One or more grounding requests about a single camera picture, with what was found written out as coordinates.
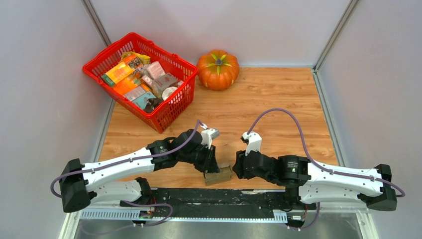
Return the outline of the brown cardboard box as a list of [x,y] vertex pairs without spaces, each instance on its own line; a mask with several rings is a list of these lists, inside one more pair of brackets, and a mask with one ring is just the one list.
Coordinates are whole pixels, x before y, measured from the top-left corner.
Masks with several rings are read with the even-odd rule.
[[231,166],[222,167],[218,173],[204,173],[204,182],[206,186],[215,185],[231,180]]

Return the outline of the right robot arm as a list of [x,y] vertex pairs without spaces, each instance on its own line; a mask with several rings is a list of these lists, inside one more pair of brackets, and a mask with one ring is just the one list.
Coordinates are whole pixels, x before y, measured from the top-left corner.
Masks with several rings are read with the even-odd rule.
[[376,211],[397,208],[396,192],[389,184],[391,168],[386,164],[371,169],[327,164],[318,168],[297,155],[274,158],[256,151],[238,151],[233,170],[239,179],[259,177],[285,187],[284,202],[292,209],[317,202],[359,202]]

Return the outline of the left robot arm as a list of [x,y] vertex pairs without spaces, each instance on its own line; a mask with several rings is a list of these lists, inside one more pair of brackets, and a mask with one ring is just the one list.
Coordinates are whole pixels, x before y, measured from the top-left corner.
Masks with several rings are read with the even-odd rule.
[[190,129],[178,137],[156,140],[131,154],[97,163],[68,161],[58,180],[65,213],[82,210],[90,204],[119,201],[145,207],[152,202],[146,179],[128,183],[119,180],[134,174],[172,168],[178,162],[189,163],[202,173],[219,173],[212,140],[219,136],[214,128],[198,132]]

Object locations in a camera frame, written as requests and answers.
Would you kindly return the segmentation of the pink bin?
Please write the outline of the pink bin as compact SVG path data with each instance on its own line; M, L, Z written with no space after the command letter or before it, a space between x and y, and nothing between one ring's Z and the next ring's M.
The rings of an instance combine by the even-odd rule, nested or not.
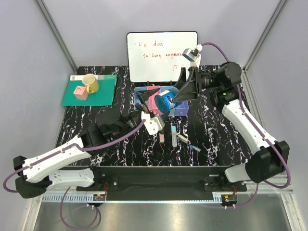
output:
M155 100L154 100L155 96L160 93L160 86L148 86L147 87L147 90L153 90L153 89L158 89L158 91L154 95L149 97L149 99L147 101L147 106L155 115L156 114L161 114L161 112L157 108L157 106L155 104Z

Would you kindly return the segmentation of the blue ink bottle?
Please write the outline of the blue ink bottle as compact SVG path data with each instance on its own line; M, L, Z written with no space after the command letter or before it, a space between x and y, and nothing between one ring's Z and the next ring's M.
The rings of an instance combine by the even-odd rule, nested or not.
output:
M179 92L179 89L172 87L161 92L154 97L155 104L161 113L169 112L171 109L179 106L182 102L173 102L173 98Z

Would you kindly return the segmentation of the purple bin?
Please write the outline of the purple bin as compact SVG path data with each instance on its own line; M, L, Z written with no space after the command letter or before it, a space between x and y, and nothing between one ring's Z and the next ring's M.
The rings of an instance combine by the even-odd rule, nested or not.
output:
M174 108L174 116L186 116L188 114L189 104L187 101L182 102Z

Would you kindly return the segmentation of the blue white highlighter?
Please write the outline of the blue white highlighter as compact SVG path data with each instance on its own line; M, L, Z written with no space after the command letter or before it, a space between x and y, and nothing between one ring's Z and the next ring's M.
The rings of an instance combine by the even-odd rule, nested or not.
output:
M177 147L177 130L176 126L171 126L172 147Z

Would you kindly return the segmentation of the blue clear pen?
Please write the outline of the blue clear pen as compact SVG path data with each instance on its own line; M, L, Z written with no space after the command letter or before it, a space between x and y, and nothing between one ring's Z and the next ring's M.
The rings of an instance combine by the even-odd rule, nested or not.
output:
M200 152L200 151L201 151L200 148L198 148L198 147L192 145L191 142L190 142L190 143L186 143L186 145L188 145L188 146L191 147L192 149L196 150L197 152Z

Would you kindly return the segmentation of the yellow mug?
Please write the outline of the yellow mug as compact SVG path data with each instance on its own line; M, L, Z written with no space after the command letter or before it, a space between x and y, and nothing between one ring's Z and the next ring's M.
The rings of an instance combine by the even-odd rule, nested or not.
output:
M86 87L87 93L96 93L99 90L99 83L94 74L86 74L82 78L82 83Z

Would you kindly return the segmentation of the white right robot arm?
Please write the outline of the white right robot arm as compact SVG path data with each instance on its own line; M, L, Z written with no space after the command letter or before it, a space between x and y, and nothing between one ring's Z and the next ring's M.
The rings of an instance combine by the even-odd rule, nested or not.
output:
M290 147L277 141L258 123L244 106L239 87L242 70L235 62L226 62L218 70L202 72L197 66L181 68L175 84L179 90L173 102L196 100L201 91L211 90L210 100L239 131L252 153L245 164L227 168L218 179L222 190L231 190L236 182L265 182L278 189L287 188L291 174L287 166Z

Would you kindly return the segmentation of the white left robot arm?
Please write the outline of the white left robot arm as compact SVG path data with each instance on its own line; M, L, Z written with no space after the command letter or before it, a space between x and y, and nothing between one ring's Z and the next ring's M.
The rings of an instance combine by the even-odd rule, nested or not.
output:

What you are asked to do ▸ All entries must be output exactly as they stand, and every picture must be left out.

Response below ▸
One or more grounding requests about a single camera picture, with what was found written out as coordinates.
Return the outline of the brown cardboard box as a list of [x,y] vertex pairs without spaces, each instance on its own line; a mask with several rings is a list of these lists, inside one more pair of brackets, and a mask with one ring is just the one list.
Coordinates are whole pixels, x before y, measured from the top-left corner.
Masks with several rings are read with the even-odd rule.
[[231,166],[222,167],[218,173],[204,173],[204,182],[206,186],[215,185],[231,180]]

Return the outline of the right robot arm as a list of [x,y] vertex pairs without spaces, each instance on its own line; a mask with several rings is a list of these lists, inside one more pair of brackets, and a mask with one ring is just the one list.
Coordinates are whole pixels, x before y, measured from the top-left corner.
Masks with several rings are read with the even-odd rule.
[[376,211],[397,208],[396,192],[389,184],[391,168],[386,164],[371,169],[327,164],[318,168],[297,155],[274,158],[256,151],[238,151],[233,170],[239,179],[259,177],[285,187],[284,202],[292,209],[317,202],[359,202]]

Return the outline of the left robot arm as a list of [x,y] vertex pairs without spaces, each instance on its own line; a mask with several rings is a list of these lists, inside one more pair of brackets, and a mask with one ring is just the one list.
Coordinates are whole pixels, x before y, measured from the top-left corner.
Masks with several rings are read with the even-odd rule.
[[190,129],[178,137],[156,140],[131,154],[97,163],[68,161],[58,180],[65,213],[82,210],[90,204],[119,201],[145,207],[152,202],[146,179],[128,183],[119,180],[134,174],[172,168],[178,162],[189,163],[202,173],[219,173],[212,140],[219,136],[214,128],[198,132]]

Object locations in a camera frame, written as requests and answers.
Would you kindly return the segmentation of the pink bin?
Please write the outline of the pink bin as compact SVG path data with each instance on its own line; M, L, Z written with no space after the command letter or before it, a space between x and y, and nothing between one ring's Z and the next ring's M.
The rings of an instance combine by the even-odd rule, nested or not.
output:
M155 100L154 100L155 96L160 93L160 86L148 86L147 87L147 90L153 90L153 89L158 89L158 91L154 95L149 97L149 99L147 101L147 106L155 115L156 114L161 114L161 112L157 108L157 106L155 104Z

Would you kindly return the segmentation of the blue ink bottle?
Please write the outline of the blue ink bottle as compact SVG path data with each instance on its own line; M, L, Z written with no space after the command letter or before it, a space between x and y, and nothing between one ring's Z and the next ring's M.
The rings of an instance combine by the even-odd rule, nested or not.
output:
M179 92L179 89L172 87L161 92L154 97L155 104L161 113L169 112L171 109L179 106L182 102L173 102L173 98Z

Would you kindly return the segmentation of the purple bin?
Please write the outline of the purple bin as compact SVG path data with each instance on its own line; M, L, Z written with no space after the command letter or before it, a space between x and y, and nothing between one ring's Z and the next ring's M.
The rings of an instance combine by the even-odd rule, nested or not.
output:
M174 108L174 116L186 116L188 114L189 104L187 101L182 102Z

Would you kindly return the segmentation of the blue white highlighter?
Please write the outline of the blue white highlighter as compact SVG path data with each instance on its own line; M, L, Z written with no space after the command letter or before it, a space between x and y, and nothing between one ring's Z and the next ring's M.
The rings of an instance combine by the even-odd rule, nested or not.
output:
M177 147L177 130L176 126L171 126L172 147Z

Would you kindly return the segmentation of the blue clear pen?
Please write the outline of the blue clear pen as compact SVG path data with each instance on its own line; M, L, Z written with no space after the command letter or before it, a space between x and y, and nothing between one ring's Z and the next ring's M.
The rings of an instance combine by the even-odd rule, nested or not.
output:
M200 152L200 151L201 151L200 148L198 148L198 147L192 145L191 142L190 142L190 143L186 143L186 145L188 145L188 146L191 147L192 149L196 150L197 152Z

Would you kindly return the segmentation of the yellow mug?
Please write the outline of the yellow mug as compact SVG path data with each instance on its own line; M, L, Z written with no space after the command letter or before it, a space between x and y, and nothing between one ring's Z and the next ring's M.
The rings of an instance combine by the even-odd rule, nested or not.
output:
M86 87L87 93L96 93L99 90L99 83L94 74L86 74L82 78L82 83Z

Would you kindly return the segmentation of the white right robot arm?
Please write the outline of the white right robot arm as compact SVG path data with each instance on its own line; M, L, Z written with no space after the command letter or before it, a space between x and y, and nothing between one ring's Z and the next ring's M.
The rings of an instance combine by the even-odd rule, nested or not.
output:
M290 147L277 141L258 123L244 106L239 87L242 70L235 62L226 62L218 70L202 72L197 66L181 68L175 84L179 90L173 102L196 100L201 91L211 90L210 100L239 131L252 153L245 164L227 168L218 179L222 190L231 190L236 182L265 182L278 189L287 188L291 174L287 166Z

Would you kindly return the segmentation of the white left robot arm?
Please write the outline of the white left robot arm as compact SVG path data with each instance on its own line; M, L, Z written with no space after the command letter or before it, a space between x and y, and nothing between one ring's Z and the next ring's M.
The rings of an instance combine by the even-odd rule, nested or not.
output:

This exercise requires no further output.